Recreating a Two Million Particle World at 30 Hz with Centrifugo
Recreating David Gerrells' 2M-particle multiplayer simulation on top of Centrifugo WebSocket protocol. The naive single channel fanout balloons each tick from 129KB to 605KB. We explore how to improve that given Centrifugo nature and good UX in mind.
David Gerrells wrote a blog post How fast is Go - simulating millions of particles on a smart TV — describing a Go server that simulates two million particles in a 2200 × 2200 world at 60 Hz, ships frames to clients at 30 Hz over WebSocket, and lets anyone connected pull particles around with their cursor. The transport is hand-written for speed: bit-packed binary frames, manual protocol, raw WebSocket library. The live demo runs at howfastisgo.dev — try it before reading on.

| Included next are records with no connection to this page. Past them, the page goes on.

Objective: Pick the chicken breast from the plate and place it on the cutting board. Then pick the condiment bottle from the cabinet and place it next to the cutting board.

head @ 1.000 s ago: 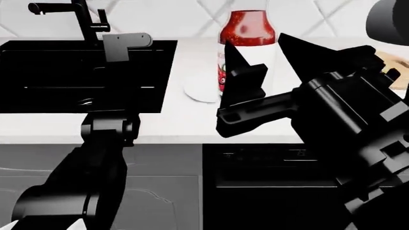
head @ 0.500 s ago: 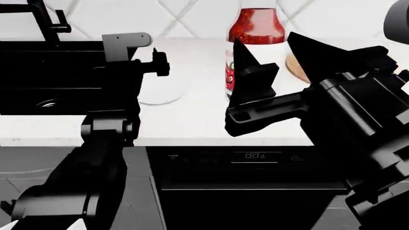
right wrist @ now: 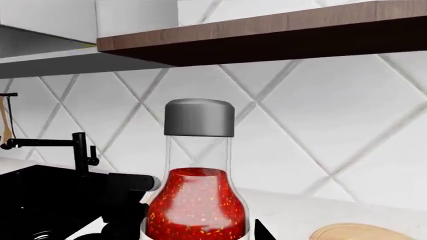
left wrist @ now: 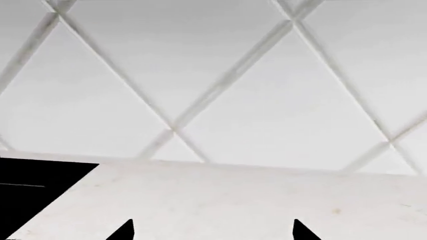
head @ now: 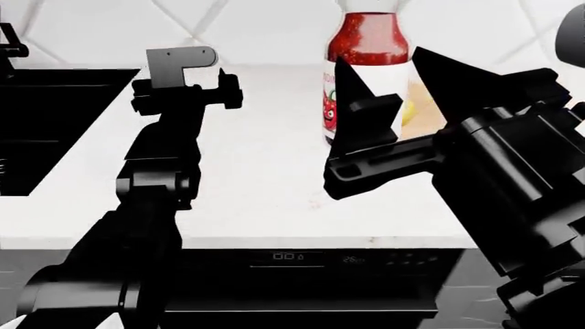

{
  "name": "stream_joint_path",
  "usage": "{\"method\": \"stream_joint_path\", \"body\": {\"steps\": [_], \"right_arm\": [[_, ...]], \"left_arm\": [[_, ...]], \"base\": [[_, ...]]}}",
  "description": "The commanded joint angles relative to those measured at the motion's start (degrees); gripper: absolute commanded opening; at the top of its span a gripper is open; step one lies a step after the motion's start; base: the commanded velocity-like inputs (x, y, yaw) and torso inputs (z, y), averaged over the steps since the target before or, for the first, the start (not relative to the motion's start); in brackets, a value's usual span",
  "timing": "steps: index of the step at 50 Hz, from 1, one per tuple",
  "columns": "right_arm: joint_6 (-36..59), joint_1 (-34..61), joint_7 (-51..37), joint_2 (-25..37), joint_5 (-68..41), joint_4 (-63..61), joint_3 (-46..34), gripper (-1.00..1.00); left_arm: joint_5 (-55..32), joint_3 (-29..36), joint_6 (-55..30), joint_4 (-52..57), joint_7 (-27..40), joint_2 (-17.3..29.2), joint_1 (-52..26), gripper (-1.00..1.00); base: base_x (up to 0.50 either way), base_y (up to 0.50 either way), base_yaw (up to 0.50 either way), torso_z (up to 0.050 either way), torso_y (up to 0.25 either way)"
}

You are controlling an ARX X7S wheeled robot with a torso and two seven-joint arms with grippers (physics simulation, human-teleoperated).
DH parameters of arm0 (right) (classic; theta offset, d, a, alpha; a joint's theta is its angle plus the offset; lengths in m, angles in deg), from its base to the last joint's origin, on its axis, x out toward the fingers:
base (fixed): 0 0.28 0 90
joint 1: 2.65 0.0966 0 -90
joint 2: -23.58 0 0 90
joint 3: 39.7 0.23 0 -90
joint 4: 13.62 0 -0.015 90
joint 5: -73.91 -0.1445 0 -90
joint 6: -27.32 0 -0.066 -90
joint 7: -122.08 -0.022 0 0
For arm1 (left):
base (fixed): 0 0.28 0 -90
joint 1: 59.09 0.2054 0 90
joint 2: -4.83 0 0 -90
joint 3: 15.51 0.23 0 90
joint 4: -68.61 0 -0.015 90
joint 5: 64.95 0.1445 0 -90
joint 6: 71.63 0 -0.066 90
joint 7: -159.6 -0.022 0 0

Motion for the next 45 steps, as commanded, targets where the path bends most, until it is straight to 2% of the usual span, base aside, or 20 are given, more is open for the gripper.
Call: {"method": "stream_joint_path", "body": {"steps": [1, 8, 39, 45], "right_arm": [[0.7, 0.24, 0.24, -0.06, 0.71, -0.01, 0.54, -1.0], [0.58, 0.45, -0.22, -0.23, 0.19, 0.21, 0.31, -1.0], [0.58, -0.29, -0.22, 0.03, 0.81, 0.82, -0.18, -1.0], [1.4, -0.2, 0.46, -0.12, 1.87, 0.55, -0.54, -1.0]], "left_arm": [[-0.05, 0.03, 0.04, 0.0, -0.02, 0.01, 0.01, 1.0], [-0.03, 0.03, 0.08, 0.0, -0.01, 0.02, 0.07, 1.0], [-0.11, -0.24, -0.08, 0.0, -0.07, 0.01, -0.02, 1.0], [-0.1, -0.28, -0.05, 0.0, -0.02, 0.02, 0.0, 1.0]], "base": [[0.3, -0.5, 0.0, 0.0, 0.0], [0.25, -0.5, 0.0, 0.0, 0.0], [0.0, -0.5, 0.0, 0.0, 0.0], [0.25, -0.38, 0.0, 0.0, 0.0]]}}
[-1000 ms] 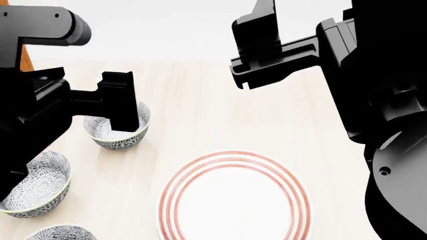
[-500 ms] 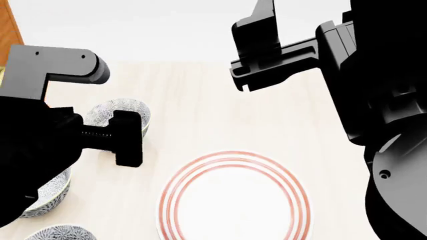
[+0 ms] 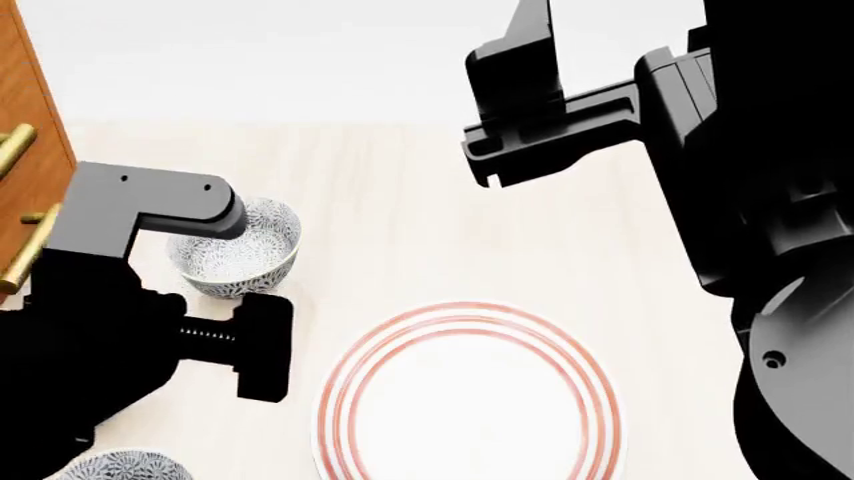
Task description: Put the bowl at the front on the plate.
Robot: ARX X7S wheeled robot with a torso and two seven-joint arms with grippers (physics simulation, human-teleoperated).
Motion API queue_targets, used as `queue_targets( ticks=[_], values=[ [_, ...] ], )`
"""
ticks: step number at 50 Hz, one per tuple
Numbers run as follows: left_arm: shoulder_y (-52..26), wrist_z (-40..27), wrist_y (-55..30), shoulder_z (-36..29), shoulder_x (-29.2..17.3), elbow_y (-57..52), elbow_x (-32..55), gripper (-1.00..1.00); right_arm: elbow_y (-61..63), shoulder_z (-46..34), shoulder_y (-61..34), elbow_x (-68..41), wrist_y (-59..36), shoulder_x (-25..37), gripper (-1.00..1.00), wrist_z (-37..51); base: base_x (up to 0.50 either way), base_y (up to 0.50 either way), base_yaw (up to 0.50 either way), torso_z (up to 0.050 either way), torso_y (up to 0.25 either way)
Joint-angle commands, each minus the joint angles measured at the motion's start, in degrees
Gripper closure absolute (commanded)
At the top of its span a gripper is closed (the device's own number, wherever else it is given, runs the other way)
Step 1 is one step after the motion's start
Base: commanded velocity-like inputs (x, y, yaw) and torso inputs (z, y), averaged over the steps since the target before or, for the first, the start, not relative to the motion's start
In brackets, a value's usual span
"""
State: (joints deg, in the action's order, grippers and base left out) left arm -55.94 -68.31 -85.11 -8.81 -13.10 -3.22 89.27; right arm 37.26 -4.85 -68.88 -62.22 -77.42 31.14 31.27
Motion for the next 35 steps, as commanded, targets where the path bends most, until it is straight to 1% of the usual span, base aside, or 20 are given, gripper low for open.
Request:
queue_targets(
  ticks=[1, 8, 14, 17, 24, 35],
  values=[
    [2.2, -0.1, 0.9, -2.4, -1.0, 1.6, 0.4, -1.00, 0.1, -0.2, 0.1, -0.4, 0.5, 0.5, -1.00, 0.2, 0.00, 0.00, 0.00, 0.000, 0.000],
    [3.7, -0.5, 1.5, -3.5, -1.8, 1.9, 0.5, -1.00, 0.1, -0.4, -0.2, -0.8, 0.5, 0.6, -1.00, 0.6, 0.00, 0.00, 0.00, 0.000, 0.000],
    [4.1, -2.2, 1.4, -3.8, -2.0, 2.7, 3.0, -1.00, 0.2, -0.3, -0.3, -1.3, 0.5, 0.8, -1.00, 0.9, 0.00, 0.00, 0.00, 0.000, 0.000],
    [4.9, -0.7, 1.7, -4.8, -2.5, 2.6, 1.6, -1.00, 0.2, -0.3, -0.1, -1.3, 0.9, 0.9, -1.00, 0.9, 0.00, 0.00, 0.00, 0.000, 0.000],
    [6.3, 0.3, 2.4, -6.3, -3.3, 2.1, 0.4, -1.00, -0.1, -0.9, 0.1, -0.8, 1.6, 1.1, -1.00, 0.7, 0.00, 0.00, 0.00, 0.000, 0.000],
    [8.2, -1.8, 2.5, -7.2, -4.3, 1.2, 4.0, -1.00, 0.1, -0.8, -0.3, -1.9, 1.2, 1.3, -1.00, 1.6, 0.00, 0.00, 0.00, 0.000, 0.000]
  ],
)
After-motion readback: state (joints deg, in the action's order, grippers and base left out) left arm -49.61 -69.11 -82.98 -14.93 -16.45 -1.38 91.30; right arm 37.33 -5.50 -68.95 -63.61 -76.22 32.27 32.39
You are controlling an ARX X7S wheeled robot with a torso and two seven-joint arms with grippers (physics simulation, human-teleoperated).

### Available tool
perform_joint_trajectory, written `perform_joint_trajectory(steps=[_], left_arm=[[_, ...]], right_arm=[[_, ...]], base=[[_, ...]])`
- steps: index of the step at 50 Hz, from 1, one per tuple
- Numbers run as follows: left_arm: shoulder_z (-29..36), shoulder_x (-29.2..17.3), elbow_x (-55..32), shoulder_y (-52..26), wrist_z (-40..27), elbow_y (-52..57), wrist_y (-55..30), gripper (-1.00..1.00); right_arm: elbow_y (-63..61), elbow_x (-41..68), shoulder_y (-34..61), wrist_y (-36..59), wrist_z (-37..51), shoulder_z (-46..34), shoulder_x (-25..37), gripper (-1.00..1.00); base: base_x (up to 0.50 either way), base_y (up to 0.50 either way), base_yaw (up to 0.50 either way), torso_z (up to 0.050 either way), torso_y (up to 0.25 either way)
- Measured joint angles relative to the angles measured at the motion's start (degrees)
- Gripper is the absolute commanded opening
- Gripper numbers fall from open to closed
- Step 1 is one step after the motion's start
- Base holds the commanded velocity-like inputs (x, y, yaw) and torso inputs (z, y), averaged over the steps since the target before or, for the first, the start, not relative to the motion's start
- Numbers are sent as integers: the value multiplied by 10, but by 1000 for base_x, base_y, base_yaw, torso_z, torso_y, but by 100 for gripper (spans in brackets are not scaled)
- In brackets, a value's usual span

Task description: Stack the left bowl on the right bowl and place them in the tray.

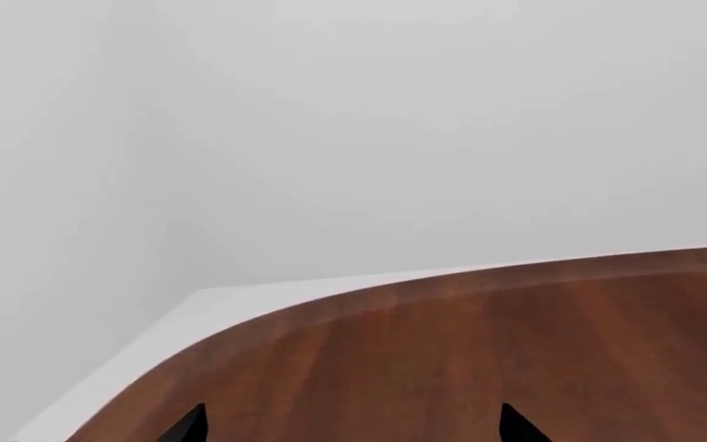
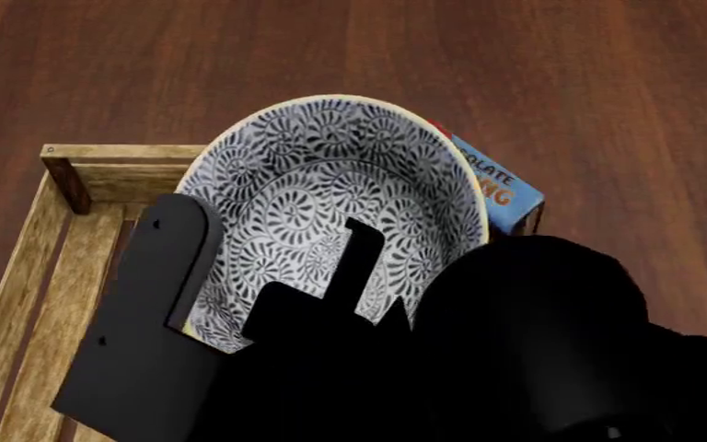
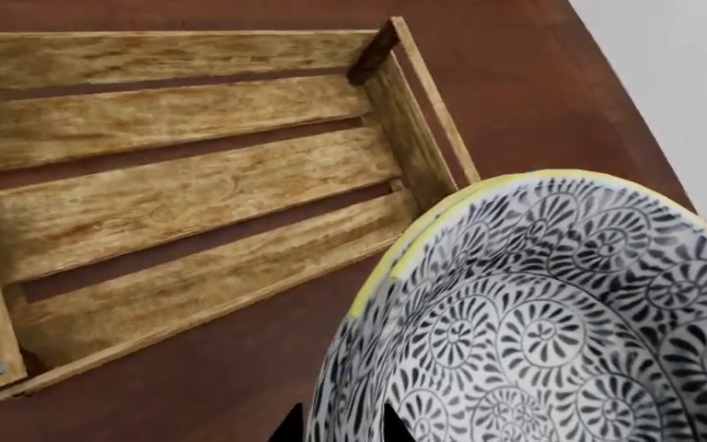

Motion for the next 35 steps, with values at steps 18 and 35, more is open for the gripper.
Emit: perform_joint_trajectory(steps=[18, 35], left_arm=[[-40, -14, -4, 27, 8, -10, 16, 100], [-68, -16, 1, 62, 18, -22, 41, 100]], right_arm=[[40, -233, -11, -25, -252, -8, -70, -100], [112, -407, 0, -117, -433, -89, -120, -100]], base=[[0, 0, 0, 1, 1], [0, 0, 0, 0, 1]])
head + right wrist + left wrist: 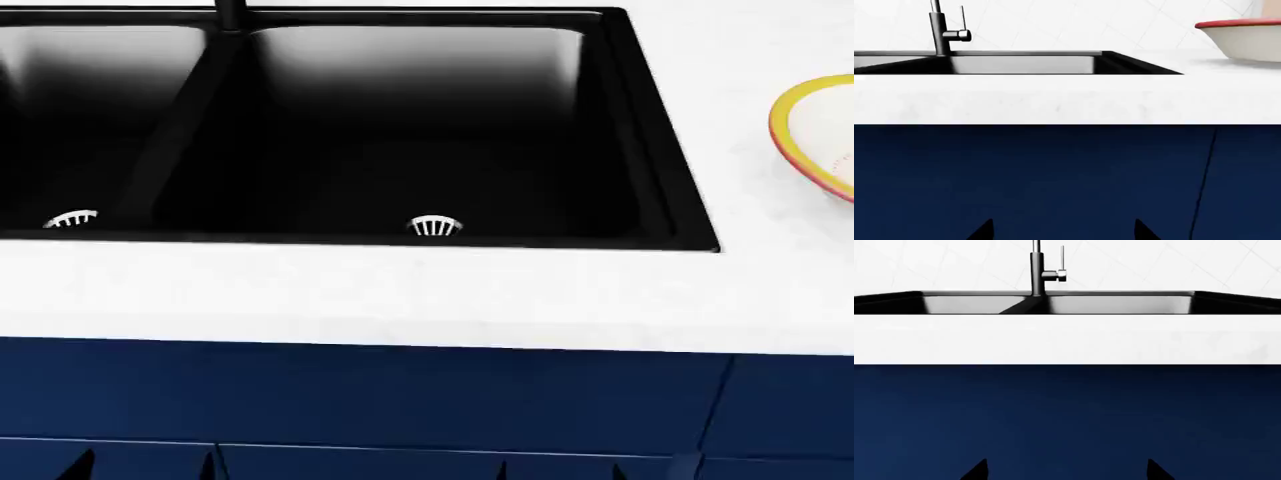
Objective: There is a mixed pile of frozen fruits and vegetables on the counter. Locate all the frozen vegetables and place the items in a bowl on the counter. Take all the frozen fruits and defrost them in a running sink.
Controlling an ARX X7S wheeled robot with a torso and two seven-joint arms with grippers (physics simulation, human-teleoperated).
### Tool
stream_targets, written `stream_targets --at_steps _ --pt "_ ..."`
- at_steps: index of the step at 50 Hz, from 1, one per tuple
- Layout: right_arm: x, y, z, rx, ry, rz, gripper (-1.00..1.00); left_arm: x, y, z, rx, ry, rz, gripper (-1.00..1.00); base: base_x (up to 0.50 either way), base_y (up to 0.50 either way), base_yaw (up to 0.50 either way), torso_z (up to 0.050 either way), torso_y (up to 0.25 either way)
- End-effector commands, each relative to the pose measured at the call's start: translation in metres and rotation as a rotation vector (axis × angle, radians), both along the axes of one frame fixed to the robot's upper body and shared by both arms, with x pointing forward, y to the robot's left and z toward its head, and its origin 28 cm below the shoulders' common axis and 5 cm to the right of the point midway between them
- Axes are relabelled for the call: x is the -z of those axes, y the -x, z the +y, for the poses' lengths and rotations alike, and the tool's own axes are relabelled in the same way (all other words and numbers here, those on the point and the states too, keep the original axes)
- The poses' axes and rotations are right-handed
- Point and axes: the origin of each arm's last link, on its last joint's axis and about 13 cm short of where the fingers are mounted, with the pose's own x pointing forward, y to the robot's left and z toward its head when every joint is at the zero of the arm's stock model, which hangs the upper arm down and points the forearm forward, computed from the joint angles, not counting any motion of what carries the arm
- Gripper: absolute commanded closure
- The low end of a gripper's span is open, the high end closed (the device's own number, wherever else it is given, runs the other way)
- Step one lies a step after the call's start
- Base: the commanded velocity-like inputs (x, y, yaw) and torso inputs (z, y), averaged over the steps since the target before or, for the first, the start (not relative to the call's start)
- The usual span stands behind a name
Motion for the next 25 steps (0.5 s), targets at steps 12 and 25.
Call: stream_targets --at_steps 12,25 --pt "0.0013 -0.0004 0.0011 -0.005 0.018 0.006 -1.00 0.0023 0.0019 0.0020 0.000 -0.011 0.022 -1.00 0.00 0.00 0.00 0.000 0.000" --pt "0.0002 -0.0005 0.0009 -0.005 0.015 -0.003 -1.00 0.0012 -0.0056 -0.0052 -0.001 -0.016 0.024 -1.00 0.00 0.00 0.00 0.000 0.000"
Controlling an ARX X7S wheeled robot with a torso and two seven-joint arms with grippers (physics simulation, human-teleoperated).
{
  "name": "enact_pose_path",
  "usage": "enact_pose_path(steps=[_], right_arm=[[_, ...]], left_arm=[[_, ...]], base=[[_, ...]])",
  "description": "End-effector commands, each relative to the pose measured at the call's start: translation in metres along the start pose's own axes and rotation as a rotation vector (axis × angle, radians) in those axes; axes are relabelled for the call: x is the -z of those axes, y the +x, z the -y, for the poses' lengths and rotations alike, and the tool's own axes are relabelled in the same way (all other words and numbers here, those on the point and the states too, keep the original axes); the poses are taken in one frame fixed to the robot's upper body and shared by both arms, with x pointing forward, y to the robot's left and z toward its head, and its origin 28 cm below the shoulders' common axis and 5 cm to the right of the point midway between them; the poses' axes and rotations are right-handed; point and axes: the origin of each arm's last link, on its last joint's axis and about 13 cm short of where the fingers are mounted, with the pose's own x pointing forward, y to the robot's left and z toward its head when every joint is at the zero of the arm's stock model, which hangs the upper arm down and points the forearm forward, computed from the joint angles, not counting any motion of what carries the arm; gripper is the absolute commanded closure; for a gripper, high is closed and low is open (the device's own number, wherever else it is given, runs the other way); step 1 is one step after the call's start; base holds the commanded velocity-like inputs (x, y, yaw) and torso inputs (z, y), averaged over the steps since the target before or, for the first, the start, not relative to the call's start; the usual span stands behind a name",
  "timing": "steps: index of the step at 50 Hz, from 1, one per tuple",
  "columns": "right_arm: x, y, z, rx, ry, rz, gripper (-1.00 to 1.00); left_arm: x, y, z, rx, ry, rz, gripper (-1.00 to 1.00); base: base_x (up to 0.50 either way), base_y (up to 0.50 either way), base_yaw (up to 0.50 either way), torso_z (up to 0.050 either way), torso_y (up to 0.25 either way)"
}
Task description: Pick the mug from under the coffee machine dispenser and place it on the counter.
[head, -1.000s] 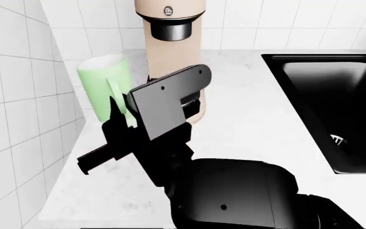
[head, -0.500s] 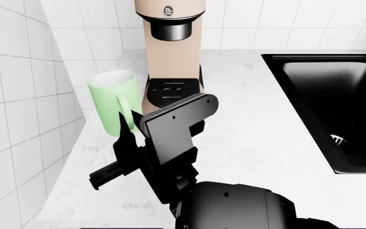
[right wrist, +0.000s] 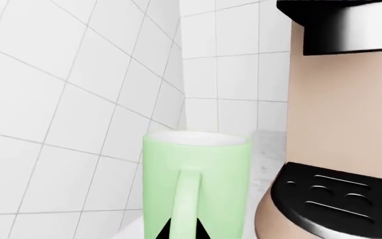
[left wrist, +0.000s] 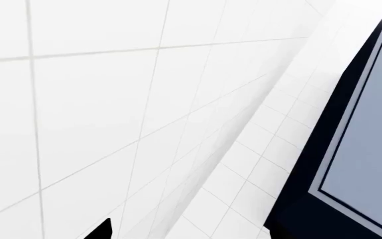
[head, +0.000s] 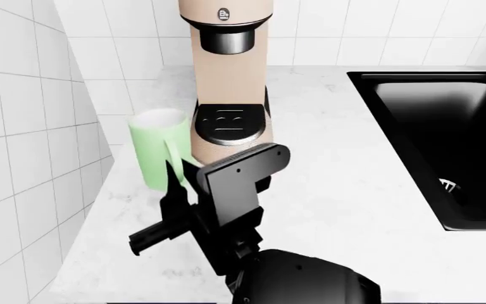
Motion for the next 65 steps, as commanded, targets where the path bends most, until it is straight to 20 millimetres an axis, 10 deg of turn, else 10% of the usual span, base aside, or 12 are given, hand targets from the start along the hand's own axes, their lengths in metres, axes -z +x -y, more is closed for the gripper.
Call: enact_pose_path(steps=[1, 52, 53, 65], right_arm=[[0.011, 0.003, 0.002, 0.003, 0.018, 0.008, 1.00], [0.048, -0.009, -0.005, -0.035, 0.001, -0.107, 1.00], [0.049, -0.010, -0.006, -0.039, -0.001, -0.108, -1.00], [0.054, -0.018, -0.006, -0.048, -0.008, -0.118, -1.00]], left_arm=[[0.001, 0.000, -0.001, 0.000, -0.001, 0.001, -1.00], [0.000, 0.000, 0.000, 0.000, 0.001, 0.002, -1.00], [0.000, 0.000, 0.000, 0.000, 0.001, 0.002, -1.00], [0.000, 0.000, 0.000, -0.001, 0.001, 0.001, -1.00]], base=[[0.00, 0.00, 0.00, 0.000, 0.000], [0.00, 0.00, 0.00, 0.000, 0.000], [0.00, 0.00, 0.00, 0.000, 0.000], [0.00, 0.00, 0.00, 0.000, 0.000]])
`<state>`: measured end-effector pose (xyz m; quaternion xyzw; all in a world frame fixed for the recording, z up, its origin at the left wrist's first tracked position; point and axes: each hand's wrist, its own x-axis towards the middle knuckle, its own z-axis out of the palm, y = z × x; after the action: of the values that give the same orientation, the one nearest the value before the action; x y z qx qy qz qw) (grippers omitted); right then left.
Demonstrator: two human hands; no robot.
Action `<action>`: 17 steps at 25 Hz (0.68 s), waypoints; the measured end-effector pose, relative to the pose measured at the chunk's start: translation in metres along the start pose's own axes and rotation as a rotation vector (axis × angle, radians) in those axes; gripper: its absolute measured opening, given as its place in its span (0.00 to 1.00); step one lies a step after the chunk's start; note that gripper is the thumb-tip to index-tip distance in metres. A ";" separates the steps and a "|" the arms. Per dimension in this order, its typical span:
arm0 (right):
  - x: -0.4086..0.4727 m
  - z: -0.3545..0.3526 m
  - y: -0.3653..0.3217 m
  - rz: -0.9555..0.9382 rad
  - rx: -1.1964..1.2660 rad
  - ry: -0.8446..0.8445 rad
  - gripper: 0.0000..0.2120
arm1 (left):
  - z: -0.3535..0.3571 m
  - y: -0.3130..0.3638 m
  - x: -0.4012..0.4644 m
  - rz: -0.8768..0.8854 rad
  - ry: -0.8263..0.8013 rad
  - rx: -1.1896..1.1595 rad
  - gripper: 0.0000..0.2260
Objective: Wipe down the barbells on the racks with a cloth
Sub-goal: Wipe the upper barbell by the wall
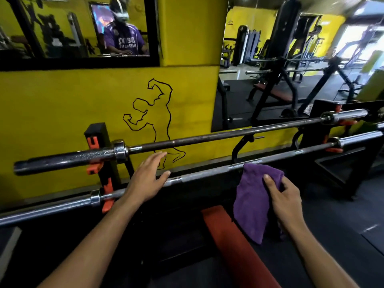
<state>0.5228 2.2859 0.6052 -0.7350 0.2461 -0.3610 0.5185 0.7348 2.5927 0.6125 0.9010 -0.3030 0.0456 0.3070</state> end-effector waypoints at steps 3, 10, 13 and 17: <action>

David's goal was to explore Go performance. Once we saw the demo we immediately wanted to try reproducing it on top of Centrifugo — to see whether a generic real-time transport like Centrifugo could carry this kind of payload. At first glance it looked straightforward: Centrifugo provides a binary WebSocket transport, and the simulation already runs on the server. But along the way we ran into design differences that meant we couldn't quite match the original's per-viewer bytes on the wire. We'll show what we built, what it cost, and why the overhead is worth it for UX and scalability.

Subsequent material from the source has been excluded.